WHAT YOU SHOULD DO >>
Determine the number of lines in the data that include the word "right", and write only that number.

DATASET EXTRACT >>

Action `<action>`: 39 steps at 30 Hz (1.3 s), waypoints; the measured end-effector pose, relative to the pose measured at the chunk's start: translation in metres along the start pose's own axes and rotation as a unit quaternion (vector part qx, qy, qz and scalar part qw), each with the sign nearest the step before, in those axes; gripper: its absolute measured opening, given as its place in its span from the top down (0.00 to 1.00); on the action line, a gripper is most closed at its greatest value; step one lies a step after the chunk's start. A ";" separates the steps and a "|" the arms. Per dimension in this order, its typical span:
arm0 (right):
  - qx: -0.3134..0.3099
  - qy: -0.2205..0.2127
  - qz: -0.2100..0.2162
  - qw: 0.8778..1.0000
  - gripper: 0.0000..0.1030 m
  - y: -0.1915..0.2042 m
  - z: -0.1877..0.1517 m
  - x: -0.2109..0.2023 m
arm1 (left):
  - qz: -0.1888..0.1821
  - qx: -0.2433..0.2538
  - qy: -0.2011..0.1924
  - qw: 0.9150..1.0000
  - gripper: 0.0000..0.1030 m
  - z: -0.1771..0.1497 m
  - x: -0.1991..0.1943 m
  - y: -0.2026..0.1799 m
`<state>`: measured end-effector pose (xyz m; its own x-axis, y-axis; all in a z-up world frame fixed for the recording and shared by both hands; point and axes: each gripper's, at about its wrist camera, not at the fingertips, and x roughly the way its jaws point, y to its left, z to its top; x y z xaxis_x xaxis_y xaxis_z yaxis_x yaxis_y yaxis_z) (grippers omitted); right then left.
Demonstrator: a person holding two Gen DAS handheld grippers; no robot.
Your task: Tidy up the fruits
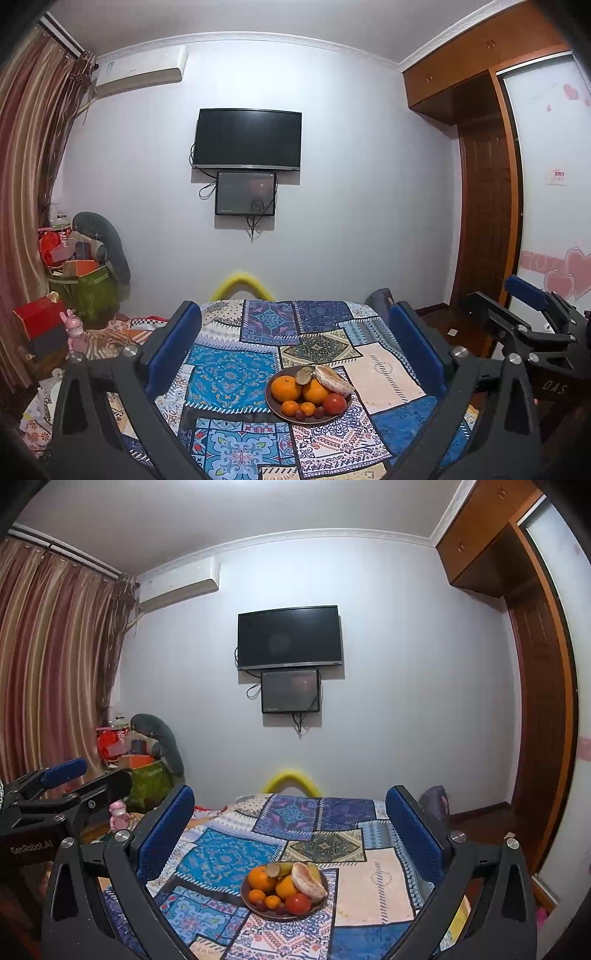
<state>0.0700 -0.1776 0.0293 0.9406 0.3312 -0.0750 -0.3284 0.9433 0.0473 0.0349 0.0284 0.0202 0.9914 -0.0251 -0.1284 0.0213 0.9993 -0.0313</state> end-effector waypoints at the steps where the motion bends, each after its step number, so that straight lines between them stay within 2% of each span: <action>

THE COMPLETED TASK >>
2